Based on the update issued Monday, total loans incurred as a result of the coronavirus disease 2019 (COVID-19) increased from the $14.29 billion tally on March 17, with the inclusion of some $1.2 billion in new loans to procure vaccines.
The three new loans are $500 million from the World Bank and $400 million from the Asian Development Bank which were signed on March 19, and $300 million from the Asian Infrastructure Investment Bank, which was signed on March 26.
The government tapped multilateral banks to plug the funding gap for its mass vaccination program worth P72.5 billion, to vaccinate 70 million citizens by year’s end.

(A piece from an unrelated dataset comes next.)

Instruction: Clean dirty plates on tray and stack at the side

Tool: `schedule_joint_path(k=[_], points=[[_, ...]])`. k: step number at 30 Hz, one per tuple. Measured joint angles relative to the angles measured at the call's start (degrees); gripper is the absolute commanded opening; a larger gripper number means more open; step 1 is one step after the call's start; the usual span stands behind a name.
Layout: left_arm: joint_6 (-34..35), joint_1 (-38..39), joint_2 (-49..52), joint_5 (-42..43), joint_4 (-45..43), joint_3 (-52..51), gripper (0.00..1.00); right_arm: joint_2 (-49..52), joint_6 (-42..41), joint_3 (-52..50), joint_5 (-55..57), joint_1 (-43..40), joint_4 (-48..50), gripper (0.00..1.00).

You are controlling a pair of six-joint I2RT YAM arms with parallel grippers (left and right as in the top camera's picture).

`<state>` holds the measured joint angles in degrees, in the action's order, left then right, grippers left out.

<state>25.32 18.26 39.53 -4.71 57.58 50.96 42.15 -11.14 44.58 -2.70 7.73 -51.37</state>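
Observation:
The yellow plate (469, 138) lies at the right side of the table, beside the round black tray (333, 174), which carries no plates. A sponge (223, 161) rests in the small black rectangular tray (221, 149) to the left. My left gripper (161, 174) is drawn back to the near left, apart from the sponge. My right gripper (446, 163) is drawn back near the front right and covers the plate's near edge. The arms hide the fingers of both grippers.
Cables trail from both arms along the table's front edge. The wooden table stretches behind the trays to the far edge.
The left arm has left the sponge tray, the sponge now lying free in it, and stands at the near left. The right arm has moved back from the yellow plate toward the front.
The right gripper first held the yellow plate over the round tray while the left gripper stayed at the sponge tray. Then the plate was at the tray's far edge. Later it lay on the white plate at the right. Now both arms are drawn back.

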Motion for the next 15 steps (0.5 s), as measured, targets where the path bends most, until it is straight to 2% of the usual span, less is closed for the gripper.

Under the loan agreements, the banks will directly pay vaccine manufacturers and assist in the delivery of the shipments. The government will have to shoulder transportation and other administrative costs in distributing the vaccines and the inoculation program.
The government has been tapping the global debt markets to support its pandemic response, including vaccination, testing capacity, health system upgrades, and cash aid to low-income families and the worst-hit industries.
It is planning to raise P3 trillion this year from domestic and external lenders to help fund its budget deficit, which is expected to hit 8.9% of gross domestic product.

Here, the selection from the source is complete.